Boreal

Shooting the Messenger

Till Death Do Us Part

Nonsense

Conduct hearings in accordance with the law, the principles of Natural Justice and render timely decisions and listens to arguments, including legal reasoning.

Mission Statement (partial), Public Service Staff Relation Board.

The Public Service Staff Relation Board judge who would review the evidence and listen to all this legal reasoning in the case of Bernard Payeur vs. Treasury Board (Foreign Affairs) was adjudicator Thomas W. Brown.

To argue that my dismissal was all well and good on behalf of the Treasury Board and by extension, Foreign Affairs, Luc Leduc, LL.D and Mylène Bouzigon, LL.D. In the background, Robert Cousineau, LL.D, Q.C., Solicitor for the Attorney General of Canada. To cross swords with this formidable gathering of Doctors of Law, the Public Service Alliance of Canada (PSAC), my union, sent Evelyne Henry, a former secretary with training in the art of adjudication.

Considering her handicap, Evelyne did a very credible job in presenting the mountain of evidence of systematic abuse of privilege and of the person. Her logic and organization of the facts was impeccable; her pointed, probing cross-examination of government witnesses, impressive.

The hearing before Thomas W. Brown lasted three days; a fourth day was reserved for closing arguments. The government based its entire case for my firing on my failure to produce the Currency Fluctuation Report using a desktop calculator, pencil and paper.

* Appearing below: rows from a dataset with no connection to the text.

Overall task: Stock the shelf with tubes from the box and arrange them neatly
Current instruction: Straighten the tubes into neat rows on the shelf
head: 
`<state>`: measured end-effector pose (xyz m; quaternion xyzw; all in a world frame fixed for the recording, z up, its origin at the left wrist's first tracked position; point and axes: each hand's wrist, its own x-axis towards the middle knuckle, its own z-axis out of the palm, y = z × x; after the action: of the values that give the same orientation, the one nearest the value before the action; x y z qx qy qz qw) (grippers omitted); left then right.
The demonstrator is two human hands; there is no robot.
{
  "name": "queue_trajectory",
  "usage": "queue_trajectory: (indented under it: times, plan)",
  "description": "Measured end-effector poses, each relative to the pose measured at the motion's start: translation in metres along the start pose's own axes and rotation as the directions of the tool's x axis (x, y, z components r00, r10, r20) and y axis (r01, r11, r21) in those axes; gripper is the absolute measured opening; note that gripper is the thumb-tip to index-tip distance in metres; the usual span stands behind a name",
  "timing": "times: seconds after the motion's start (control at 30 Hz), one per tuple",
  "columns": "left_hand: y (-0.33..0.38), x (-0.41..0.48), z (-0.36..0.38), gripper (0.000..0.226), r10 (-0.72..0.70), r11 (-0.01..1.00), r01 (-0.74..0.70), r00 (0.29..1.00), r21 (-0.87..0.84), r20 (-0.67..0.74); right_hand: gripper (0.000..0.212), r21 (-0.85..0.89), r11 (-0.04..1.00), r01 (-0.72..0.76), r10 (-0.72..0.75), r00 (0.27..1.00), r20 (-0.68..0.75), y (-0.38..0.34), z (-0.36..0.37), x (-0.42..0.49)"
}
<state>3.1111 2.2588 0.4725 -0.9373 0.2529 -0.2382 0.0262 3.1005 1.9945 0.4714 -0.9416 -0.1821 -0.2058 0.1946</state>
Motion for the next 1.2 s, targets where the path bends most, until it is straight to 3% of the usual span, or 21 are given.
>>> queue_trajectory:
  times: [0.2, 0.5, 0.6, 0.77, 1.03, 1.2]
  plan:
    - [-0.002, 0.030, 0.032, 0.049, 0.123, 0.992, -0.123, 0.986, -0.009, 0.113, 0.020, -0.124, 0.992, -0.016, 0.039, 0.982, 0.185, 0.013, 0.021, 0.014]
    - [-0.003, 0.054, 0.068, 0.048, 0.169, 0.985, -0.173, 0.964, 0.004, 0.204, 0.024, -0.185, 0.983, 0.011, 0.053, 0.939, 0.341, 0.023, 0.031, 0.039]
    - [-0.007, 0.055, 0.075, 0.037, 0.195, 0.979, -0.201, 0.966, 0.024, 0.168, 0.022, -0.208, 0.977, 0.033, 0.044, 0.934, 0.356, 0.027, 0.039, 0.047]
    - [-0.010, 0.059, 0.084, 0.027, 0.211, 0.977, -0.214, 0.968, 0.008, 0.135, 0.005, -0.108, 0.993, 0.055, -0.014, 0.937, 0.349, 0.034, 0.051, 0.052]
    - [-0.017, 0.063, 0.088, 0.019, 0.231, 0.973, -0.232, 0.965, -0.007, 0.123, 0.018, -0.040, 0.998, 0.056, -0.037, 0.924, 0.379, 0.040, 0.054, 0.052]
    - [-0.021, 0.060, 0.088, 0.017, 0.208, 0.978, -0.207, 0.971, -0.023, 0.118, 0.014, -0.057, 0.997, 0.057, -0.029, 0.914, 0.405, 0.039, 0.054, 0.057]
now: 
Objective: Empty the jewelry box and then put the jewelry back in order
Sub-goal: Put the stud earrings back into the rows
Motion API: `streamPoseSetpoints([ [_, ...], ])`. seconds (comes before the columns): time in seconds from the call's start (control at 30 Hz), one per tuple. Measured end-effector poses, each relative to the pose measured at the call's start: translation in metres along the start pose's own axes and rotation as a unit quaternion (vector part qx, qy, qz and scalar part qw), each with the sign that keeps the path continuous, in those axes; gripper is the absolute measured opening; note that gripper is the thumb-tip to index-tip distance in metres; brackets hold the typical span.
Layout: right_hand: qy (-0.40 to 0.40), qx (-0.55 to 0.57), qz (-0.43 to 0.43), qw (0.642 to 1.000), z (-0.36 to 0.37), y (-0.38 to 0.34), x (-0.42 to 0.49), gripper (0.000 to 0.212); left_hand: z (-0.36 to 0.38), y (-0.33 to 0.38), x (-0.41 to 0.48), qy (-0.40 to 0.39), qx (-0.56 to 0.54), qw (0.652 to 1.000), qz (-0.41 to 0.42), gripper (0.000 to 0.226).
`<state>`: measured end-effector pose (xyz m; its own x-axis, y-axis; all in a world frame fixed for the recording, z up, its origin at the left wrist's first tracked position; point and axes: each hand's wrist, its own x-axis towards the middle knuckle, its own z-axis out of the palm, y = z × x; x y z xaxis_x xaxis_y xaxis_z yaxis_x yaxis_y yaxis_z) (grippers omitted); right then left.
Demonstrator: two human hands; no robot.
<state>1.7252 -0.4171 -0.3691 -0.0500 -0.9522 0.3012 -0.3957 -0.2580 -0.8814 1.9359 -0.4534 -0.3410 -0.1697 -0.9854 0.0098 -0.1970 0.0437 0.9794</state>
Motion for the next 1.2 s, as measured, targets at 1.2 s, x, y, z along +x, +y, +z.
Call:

The evidence of official malfeasance quickly grew to overwhelming proportions. When they were not spouting nonsense in the defense of the indefensible, Foreign Affairs' witnesses were caught in lies and contradictions. At one point, a completely flustered witness for the department actually blamed me for Foreign Affairs alleged inability to keep track of millions of dollars in gains on foreign currency transactions because I had gotten myself fired.

To the logical, precise questions of Evelyne they responded in a manner that would have led a person unaware of what was going on, and walking into Thomas W. Brown's Hearing Room, to think that they had accidently walked into a rehearsal of a Monty Python sketch.

The following is a partial reconstruction from official documents, notes and my own recollections of Richard’s impeachable and somewhat surreal testimony. He was the one who had the unenviable task of having to defend his and the Department’s indefensible actions.

On the Impossible Report

Evelyne: Mr. Payeur had been producing the Currency Fluctuation Report for almost three years, using the department's computer, when you requested that he do the report using an adding machine?

Richard: We decided he did not need the computer to do the Currency Fluctuation Report*.

Evelyne: You also claim that, during all these years, no manager, including yourself, enquired as to how this report was done?

Richard: He would not tell us.

Evelyne: Not tell you? What about the detailed report he gave you on how the system worked in January of 1984?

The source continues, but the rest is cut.